Résumé de la décision
La décision concerne un recours en cassation du centre de gestion de la fonction publique territoriale du Territoire de Belfort contre un arrêt de la cour administrative d'appel de Nancy qui avait annulé un jugement du tribunal administratif de Besançon, rejetant les conclusions de M. A... B... visant à contester son licenciement disciplinaire. M. B... avait été licencié à cause de la divulgation sur des réseaux sociaux d'informations sensibles concernant l'organisation de la police municipale, en violation de son obligation de discrétion professionnelle. Le Conseil d'État a finalement annulé l'arrêt de la cour d'appel en considérant que M. B... avait effectivement commis un manquement à ses obligations professionnelles.
Arguments pertinents
1. Violation de la Discrétion Professionnelle : Le Conseil d'État a affirmé que M. B... avait diffusé des informations détaillées sur la police municipale accessible via un blog et des réseaux sociaux, « en faisant, en outre, systématiquement usage de l'écusson de la police municipale ». Cela était de nature à compromettre les dispositifs de sécurité de la police municipale.
2. Inexactitude de l'Appréciation de la Cour d'Appel : La cour administrative d'appel de Nancy a mal qualifié les faits en jugeant que M. B... n'avait pas violé son obligation de discrétion professionnelle. Le Conseil d'État a rectifié cette évaluation, soulignant que les éléments diffusés étaient effectivement sensibles et justifiaient le licenciement.
3. Renvoi de l'Affaire : En conséquence, le Conseil d'État a décidé de renvoyer l'affaire à la cour administrative d'appel de Nancy pour qu’elle se prononce à nouveau sur le fond.

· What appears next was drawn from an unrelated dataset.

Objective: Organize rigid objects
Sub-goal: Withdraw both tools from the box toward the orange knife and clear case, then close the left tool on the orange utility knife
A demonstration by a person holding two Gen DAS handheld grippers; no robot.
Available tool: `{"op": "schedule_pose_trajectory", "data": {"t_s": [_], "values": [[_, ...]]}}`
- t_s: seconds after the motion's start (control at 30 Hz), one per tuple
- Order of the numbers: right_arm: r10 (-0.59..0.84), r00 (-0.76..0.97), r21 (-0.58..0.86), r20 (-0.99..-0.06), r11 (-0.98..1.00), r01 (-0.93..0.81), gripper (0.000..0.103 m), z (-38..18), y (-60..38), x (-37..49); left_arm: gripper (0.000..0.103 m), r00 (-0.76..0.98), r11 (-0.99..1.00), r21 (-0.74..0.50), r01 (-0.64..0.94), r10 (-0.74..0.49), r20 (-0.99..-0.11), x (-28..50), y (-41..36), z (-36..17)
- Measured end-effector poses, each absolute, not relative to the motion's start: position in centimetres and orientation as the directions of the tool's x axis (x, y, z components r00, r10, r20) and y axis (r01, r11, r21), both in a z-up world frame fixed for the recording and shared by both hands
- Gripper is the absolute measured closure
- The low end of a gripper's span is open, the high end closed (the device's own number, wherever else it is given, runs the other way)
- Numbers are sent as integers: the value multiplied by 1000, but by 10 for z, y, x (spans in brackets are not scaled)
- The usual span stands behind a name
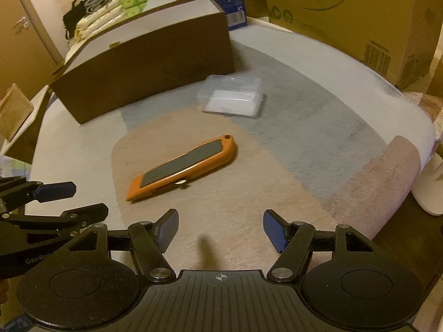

Interprétations et citations légales
1. Obligation de Discrétion : La décision évoque l’article 26 de la loi n° 83-634 du 13 juillet 1983 portant droits et obligations des fonctionnaires, qui stipule : « Les fonctionnaires doivent faire preuve de discrétion professionnelle pour tous les faits, informations ou documents dont ils ont connaissance dans l’exercice ou à l’occasion de l’exercice de leurs fonctions ». Cela établit un cadre légal clair pour évaluer le comportement des agents publics vis-à-vis de la divulgation d'informations sensibles.
2. Application du Code de Justice Administrative : La décision mentionne également l'article L. 761-1 du code de justice administrative, qui traite des frais de justice. Le Conseil d'État a jugé qu'il n'était pas nécessaire de mettre à la charge de M. B... la somme demandée par le centre de gestion au titre de cet article, ce qui montre une protection de l'agent face à des procédures jugées abusives dans le contexte de son licenciement.
3. Pouvoir d'Interprétation des Faits : La décision met en lumière le pouvoir du juge administratif de requalifier les faits soumis à son appréciation, en se basant sur les preuves documentaires fournies lors de la procédure. En ce sens, le Conseil d'État a exercé un contrôle sur l'interprétation nécessaire des règles de droit en rapport avec les obligations professionnelles des fonctionnaires, renforçant ainsi le principe de la responsabilité disciplinaire.
Cette analyse souligne les principes de légalité et de protection des données sensibles concernant les agents publics, tout en stipulant les conséquences juridiques de la violation de ces obligations.